Voltando à Web Summit: lembra que foi criada uma task force para fazer o que é preciso para que esse tudo corra bem; nega a escassez de camas de hotel em Lisboa e arredores, e lembra que Lisboa ganhou a cidades que têm ligações aéreas mais facilitadas com a Europa e a Ásia. «Em 2014, houve mais de 20 mil participantes; este ano haverá mais de 40 mil; e para o ano acredito que sejam mais de 50 mil», prevê. E logo atira: «isto não é uma conferência, mas sim 21 conferências, da tecnologia, à moda, ao design». E deixa mais uma previsão quanto ao empreendedorismo: «não é à toa que as exportações passaram de 28% para mais de 40% do produto (interno bruto) em cinco anos; e acho que vamos passar os 50% em 2020».

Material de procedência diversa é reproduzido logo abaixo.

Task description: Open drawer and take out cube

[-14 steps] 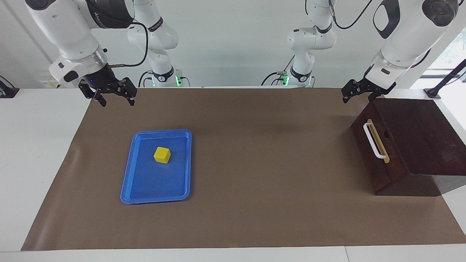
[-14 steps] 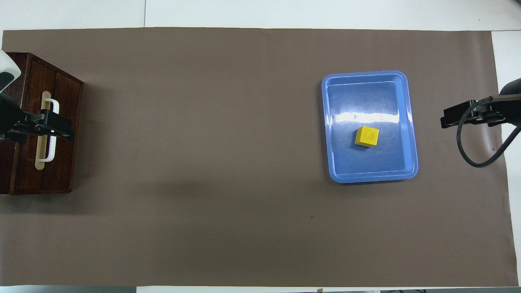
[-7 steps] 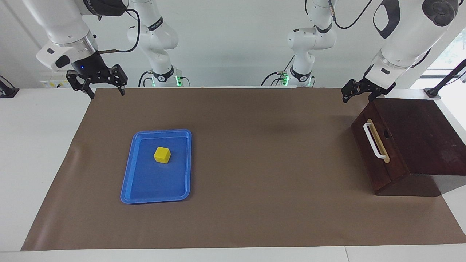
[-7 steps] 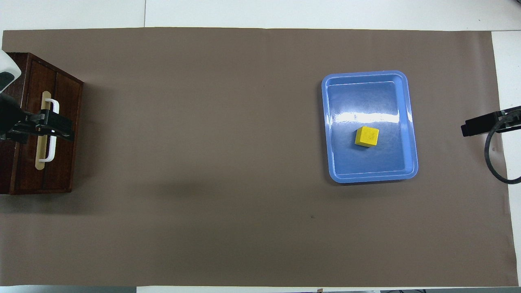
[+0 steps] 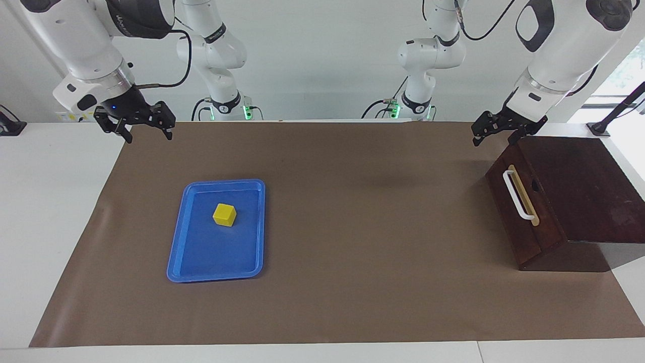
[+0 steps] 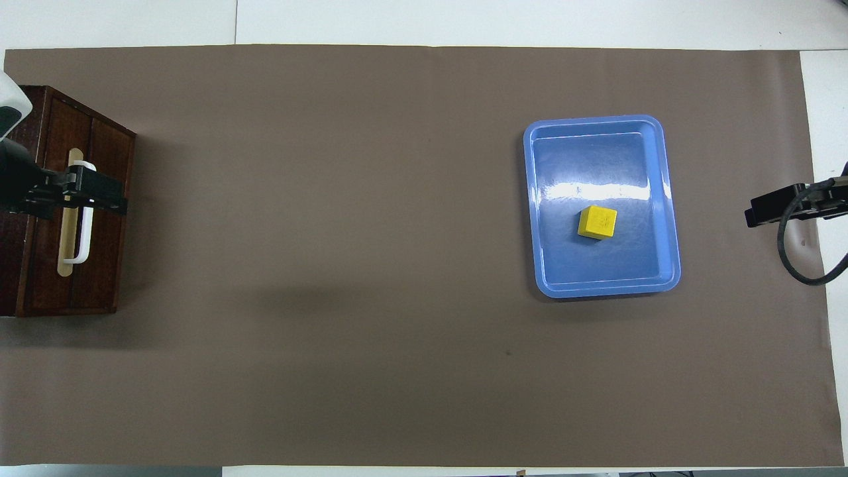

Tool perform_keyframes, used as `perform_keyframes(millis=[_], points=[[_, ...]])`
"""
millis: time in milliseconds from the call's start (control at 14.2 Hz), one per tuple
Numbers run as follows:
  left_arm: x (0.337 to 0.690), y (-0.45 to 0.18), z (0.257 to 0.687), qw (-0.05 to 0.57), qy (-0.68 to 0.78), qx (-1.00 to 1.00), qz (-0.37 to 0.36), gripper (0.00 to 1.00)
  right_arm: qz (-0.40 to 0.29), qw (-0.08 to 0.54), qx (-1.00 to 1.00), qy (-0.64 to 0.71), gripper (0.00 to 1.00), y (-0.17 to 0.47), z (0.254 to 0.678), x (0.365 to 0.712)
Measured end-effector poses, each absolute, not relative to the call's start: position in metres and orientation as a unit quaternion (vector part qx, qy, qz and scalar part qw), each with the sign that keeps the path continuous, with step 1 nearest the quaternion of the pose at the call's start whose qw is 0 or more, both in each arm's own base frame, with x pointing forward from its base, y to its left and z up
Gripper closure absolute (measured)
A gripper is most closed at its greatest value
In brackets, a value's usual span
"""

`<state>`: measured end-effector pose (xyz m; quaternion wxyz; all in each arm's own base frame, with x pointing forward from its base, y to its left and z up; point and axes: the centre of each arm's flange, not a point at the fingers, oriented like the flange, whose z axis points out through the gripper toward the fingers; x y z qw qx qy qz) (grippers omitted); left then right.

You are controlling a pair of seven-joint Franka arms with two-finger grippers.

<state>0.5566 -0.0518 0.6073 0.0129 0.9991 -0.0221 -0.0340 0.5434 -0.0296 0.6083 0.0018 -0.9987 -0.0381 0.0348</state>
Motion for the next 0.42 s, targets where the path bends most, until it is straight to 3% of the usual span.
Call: perform_keyframes(millis=[421], points=[[0.5574, -0.053, 0.6079, 0.013, -0.023, 0.999, -0.03, 0.0, 0.034, 0.002, -0.999, -0.037, 0.0, -0.0295, 0.6091, 0.5432]])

Alexandre Nilo da Fonseca, presidente da Associação para a Economia Digital (ACEPI), também se deslocou à embaixada em missão diplomática. Tem um estilo diferente das dezenas de jovens empreendedores que procuram fazer contactos e que foram convidados para a receção de boas vindas, mas também tem um objetivo definido: Tem em mente uma possível parceria entre ACEPI e Web Summit. «É um acontecimento importante para a economia digital, que vai colocar Portugal no mapa. Vai levar os empreendedores a perguntar: por que não criar uma empresa em Portugal?. Não é só impacto no turismo; e não é só um impacto de dois ou três meses, mas de longo prazo».

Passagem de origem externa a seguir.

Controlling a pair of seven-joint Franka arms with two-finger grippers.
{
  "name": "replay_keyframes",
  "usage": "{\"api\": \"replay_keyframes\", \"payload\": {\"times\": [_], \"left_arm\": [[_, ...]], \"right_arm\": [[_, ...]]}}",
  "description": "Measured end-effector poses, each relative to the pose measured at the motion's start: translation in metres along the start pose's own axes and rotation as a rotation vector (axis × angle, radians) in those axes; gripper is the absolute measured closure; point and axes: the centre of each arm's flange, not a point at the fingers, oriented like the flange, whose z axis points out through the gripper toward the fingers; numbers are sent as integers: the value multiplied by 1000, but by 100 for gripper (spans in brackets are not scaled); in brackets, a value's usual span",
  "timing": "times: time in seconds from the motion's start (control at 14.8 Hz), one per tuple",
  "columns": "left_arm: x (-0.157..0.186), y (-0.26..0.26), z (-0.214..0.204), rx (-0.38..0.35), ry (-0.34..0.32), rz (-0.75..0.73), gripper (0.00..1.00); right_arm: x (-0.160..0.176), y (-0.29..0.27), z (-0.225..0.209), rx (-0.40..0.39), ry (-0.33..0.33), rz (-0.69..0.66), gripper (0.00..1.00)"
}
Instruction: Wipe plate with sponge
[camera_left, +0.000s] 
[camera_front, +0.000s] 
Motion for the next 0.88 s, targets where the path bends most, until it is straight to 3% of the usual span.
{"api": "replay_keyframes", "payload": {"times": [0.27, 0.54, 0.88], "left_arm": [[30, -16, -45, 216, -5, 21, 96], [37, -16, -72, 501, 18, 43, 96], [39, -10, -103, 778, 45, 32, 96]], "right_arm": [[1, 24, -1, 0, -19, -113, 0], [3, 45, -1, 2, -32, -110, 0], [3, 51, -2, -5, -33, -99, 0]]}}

Emília Simões, criou a Last2Ticket há quatro anos, e por isso sabe que já não pode ser considerada uma startup daquelas que ainda estão no start. Tem fairplay para com o jornalista que a entrevistou um ano antes e diz que aquele tal projeto inovador do passado que afinal não funcionou. Mas já tem outro “fisgado”: Quem sabe se a Web Summit não precisa de uma solução de bilhética? «(a ida para Lisboa) É uma oportunidade para muitas empresas portuguesas se juntarem ao evento». Miguel Frasquilho não a ouviu mas seguramente estaria de acordo com a previsão.

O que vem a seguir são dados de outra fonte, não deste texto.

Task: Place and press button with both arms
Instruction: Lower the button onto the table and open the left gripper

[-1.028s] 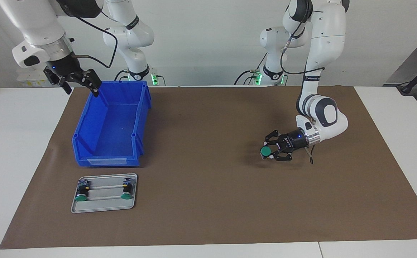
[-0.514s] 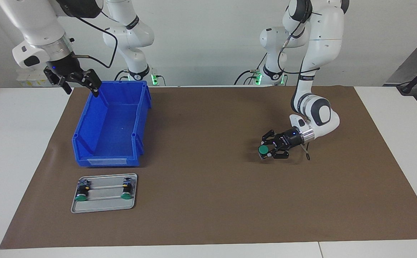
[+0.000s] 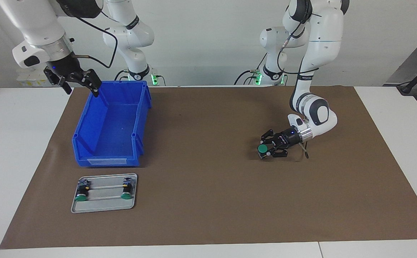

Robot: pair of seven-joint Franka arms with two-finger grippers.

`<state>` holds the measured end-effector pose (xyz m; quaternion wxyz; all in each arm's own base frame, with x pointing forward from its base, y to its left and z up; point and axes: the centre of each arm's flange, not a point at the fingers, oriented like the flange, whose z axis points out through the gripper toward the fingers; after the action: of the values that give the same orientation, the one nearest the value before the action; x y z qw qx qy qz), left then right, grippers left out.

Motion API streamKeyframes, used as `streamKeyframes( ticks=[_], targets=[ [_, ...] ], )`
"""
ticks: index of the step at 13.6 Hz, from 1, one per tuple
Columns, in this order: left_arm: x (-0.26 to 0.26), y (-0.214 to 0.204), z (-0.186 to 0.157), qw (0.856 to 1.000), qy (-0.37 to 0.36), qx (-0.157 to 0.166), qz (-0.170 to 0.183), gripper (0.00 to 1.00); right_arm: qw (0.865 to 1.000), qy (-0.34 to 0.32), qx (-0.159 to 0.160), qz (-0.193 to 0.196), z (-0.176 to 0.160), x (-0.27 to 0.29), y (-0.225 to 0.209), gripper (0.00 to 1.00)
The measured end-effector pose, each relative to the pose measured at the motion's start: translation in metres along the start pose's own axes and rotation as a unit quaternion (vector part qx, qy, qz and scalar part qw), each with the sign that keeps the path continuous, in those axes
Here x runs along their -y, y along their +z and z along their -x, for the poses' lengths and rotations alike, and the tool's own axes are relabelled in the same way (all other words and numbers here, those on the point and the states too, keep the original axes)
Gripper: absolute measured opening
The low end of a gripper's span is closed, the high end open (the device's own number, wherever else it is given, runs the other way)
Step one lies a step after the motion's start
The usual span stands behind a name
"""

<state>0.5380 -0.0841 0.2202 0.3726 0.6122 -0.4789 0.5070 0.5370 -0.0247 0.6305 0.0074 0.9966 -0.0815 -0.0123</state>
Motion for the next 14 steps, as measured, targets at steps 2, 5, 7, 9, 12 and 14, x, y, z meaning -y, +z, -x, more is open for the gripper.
streamKeyframes(
  ticks=[2,5,7,9,12,14],
  targets=[
    [-0.003,0.0,0.003,1.0,0.001,0.002,0.0,0.33,1.0,0.0,0.0,0.0,0.0,0.0,0.0,1.0],
    [-0.006,-0.001,0.006,1.0,-0.002,0.002,-0.001,0.33,1.0,0.0,0.0,0.0,0.0,0.0,0.0,1.0],
    [-0.006,-0.002,0.006,1.0,-0.003,0.002,-0.002,0.33,1.0,0.0,0.0,0.0,0.0,0.0,0.0,1.0],
    [-0.006,-0.002,0.006,1.0,-0.004,0.002,-0.003,0.33,1.0,0.0,0.0,0.0,0.0,0.0,0.0,1.0],
    [-0.007,-0.003,0.007,1.0,-0.005,0.001,-0.004,0.33,1.0,0.0,0.0,0.0,0.0,0.0,0.0,1.0],
    [-0.013,-0.005,0.013,1.0,-0.011,0.005,-0.004,0.37,1.0,0.0,0.0,0.0,0.0,0.0,0.0,1.0]
  ],
)
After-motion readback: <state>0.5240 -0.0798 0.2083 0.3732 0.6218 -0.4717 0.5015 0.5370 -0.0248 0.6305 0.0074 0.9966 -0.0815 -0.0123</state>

Como Sílvia Freitas, fundadora da recém-lançada School Embassy, muitos outros empreendedores têm uma ideia, mas ainda andam à volta do tal detalhe que vale ouro. A School Embassy é uma plataforma que permite classificar as várias escolas – para que os pais saibam onde colocar os filhos. Falta o detalhe que vale ouro e que talvez chegue com a Web Summit: «espero muito por novas ideias para um business plan», refere a mentora da plataforma. Bruno Miranda não diria melhor ao explicar como a Buddy Sports foi capaz de juntar pessoas que gostam de fazer o mesmo desporto: sem grande divulgação conseguiu 3500 utilizadores – um quarto fora de Portugal. «A Web Summit é também uma oportunidade de sair de Portugal e fomentar o relacionamento com outras startups que podem ter interesses em comum».
Hoje, quando Paddy Cosgrave, o mentor desta mega conferência, abrir a Web Summit os sonhos e os anseios dos empreendedores portugueses começarão a ganhar forma. Tudo começa às 9h20. Se houver um taxista com whatsapp para descobrir o caminho melhor para fugir ao trânsito.